# Task to complete
Below are records. Find each line in them that holds the word "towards" and copy it.

○ ○ ○

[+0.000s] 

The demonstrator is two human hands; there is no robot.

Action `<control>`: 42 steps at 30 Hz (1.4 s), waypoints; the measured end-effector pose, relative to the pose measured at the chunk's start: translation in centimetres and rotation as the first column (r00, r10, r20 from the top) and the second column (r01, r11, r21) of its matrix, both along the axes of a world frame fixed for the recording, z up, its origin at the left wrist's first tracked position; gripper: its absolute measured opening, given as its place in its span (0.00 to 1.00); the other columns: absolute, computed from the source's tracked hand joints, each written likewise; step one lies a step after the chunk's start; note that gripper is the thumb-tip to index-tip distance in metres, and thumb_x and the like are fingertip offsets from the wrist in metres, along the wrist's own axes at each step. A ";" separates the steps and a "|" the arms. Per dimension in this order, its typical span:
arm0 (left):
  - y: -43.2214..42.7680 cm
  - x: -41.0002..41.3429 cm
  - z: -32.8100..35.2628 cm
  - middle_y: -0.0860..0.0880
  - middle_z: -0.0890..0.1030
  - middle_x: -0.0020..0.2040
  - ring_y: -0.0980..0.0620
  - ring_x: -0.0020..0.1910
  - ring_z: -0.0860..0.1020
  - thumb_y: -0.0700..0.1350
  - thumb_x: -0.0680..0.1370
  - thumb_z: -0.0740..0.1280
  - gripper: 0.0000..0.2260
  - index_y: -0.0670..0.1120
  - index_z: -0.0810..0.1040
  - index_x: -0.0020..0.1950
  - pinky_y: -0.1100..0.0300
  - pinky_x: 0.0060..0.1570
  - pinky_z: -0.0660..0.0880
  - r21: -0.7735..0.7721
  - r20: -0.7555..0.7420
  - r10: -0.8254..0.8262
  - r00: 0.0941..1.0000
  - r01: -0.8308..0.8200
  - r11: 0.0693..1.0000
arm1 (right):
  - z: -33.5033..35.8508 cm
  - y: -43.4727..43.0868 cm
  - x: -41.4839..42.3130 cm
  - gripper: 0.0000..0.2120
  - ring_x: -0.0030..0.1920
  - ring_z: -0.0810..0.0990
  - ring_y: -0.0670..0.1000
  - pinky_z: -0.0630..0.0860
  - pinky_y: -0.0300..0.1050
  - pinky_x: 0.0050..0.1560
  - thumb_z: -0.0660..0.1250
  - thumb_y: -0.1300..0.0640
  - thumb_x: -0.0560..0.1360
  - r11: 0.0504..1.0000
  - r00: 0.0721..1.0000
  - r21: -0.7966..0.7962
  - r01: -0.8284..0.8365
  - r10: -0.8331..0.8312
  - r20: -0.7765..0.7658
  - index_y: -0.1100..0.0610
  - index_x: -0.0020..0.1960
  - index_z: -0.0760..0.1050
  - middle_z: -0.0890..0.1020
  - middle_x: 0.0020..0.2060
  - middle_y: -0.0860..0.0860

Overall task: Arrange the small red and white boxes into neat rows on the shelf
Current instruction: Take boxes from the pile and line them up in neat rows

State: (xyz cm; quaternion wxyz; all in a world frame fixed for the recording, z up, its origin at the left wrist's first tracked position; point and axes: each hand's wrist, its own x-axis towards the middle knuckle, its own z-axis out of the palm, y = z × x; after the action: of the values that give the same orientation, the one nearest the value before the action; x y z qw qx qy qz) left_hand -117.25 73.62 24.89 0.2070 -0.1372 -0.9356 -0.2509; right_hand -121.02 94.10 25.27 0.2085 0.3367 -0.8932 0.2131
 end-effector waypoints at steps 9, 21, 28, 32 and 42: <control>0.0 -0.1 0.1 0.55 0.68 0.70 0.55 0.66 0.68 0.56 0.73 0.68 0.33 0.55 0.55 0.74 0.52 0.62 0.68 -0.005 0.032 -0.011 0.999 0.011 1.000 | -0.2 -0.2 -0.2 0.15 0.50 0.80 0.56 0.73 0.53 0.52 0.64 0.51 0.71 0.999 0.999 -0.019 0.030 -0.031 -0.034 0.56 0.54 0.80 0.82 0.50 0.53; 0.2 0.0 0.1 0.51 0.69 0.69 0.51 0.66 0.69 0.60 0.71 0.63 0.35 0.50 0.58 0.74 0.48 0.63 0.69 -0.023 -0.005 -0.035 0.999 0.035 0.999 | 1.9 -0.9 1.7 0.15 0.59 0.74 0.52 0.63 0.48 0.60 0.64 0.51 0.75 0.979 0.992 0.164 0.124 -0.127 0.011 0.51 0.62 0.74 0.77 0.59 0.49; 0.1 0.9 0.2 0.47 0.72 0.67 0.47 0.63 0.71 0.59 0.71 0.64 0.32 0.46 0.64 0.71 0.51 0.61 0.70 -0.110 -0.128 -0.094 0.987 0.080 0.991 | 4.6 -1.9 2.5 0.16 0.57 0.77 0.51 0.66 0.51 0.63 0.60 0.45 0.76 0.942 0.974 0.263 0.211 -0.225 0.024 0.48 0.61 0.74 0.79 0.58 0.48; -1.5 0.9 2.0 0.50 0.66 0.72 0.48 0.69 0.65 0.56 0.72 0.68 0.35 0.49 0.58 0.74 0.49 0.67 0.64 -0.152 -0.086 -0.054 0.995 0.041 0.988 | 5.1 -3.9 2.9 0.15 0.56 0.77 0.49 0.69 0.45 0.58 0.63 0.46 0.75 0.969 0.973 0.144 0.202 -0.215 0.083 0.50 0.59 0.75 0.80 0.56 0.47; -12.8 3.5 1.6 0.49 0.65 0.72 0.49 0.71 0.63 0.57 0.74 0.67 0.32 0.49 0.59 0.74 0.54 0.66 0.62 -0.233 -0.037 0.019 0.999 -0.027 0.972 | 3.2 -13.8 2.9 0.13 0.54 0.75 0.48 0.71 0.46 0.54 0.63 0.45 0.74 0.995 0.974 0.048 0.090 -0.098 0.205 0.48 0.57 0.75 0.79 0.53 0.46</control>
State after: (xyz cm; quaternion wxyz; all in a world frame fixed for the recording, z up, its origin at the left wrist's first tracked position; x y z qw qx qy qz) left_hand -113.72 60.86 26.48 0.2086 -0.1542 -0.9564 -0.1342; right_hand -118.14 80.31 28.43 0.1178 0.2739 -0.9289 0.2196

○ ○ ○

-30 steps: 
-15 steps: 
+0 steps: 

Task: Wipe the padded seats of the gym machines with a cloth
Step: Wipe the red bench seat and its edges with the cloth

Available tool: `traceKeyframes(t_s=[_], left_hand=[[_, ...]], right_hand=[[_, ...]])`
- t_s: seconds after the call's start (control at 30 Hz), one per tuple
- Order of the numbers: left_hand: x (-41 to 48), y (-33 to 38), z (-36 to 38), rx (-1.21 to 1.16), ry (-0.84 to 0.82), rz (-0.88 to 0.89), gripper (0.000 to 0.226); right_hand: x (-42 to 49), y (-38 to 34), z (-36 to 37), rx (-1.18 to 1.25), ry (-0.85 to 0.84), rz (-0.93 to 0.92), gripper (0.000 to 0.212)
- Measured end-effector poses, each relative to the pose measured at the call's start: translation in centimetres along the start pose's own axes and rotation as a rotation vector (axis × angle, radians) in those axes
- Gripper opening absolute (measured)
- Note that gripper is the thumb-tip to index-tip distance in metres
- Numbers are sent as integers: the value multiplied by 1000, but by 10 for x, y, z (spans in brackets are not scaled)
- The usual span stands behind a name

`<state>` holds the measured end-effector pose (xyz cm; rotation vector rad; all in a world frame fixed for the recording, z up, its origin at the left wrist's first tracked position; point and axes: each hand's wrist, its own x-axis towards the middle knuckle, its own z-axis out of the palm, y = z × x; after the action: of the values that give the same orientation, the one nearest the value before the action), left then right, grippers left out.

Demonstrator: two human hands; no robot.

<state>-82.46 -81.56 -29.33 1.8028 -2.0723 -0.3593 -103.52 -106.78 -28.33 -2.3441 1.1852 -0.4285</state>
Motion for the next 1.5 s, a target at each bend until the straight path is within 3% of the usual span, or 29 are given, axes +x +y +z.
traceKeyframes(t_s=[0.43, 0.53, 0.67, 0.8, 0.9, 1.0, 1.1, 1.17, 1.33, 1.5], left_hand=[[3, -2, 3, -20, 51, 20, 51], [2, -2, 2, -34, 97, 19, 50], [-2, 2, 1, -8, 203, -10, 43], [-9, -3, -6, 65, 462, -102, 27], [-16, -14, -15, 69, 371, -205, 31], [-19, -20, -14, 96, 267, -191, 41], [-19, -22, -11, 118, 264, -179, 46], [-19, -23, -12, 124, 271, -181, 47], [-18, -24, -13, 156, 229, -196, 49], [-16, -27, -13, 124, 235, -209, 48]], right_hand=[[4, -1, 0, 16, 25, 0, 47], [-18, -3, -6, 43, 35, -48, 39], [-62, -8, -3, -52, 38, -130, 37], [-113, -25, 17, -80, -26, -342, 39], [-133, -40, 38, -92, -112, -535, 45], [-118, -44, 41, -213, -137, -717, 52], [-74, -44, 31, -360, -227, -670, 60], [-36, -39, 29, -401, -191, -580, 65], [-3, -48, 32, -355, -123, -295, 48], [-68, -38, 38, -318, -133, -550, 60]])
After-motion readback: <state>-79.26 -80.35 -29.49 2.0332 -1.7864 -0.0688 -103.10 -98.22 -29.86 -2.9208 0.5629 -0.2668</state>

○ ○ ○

# Answer section
State: (xyz cm; quaternion wxyz; all in a world frame fixed for the recording, z up, its origin at the left wrist's first tracked position; point and axes: each hand's wrist, its own x-axis towards the middle knuckle, its own z-axis out of the palm, y = z × x; after the action: of the values that give the same orientation, the one nearest the value before the action; x y z qw qx qy qz) left_hand -117.25 73.62 24.89 0.2070 -0.1372 -0.9356 -0.2509; right_hand -121.02 94.10 25.27 0.2085 0.3367 -0.8932 0.2131
`<state>` holds the measured end-effector pose (xyz cm; rotation vector rad; all in a world frame fixed for the recording, z up, its origin at the left wrist's first tracked position; point and axes: each hand's wrist, its own x-axis towards the middle knuckle, its own z-axis out of the palm, y = z × x; after the action: of the values that give the same orientation, the one nearest the value before the action), left then right, grippers left out.

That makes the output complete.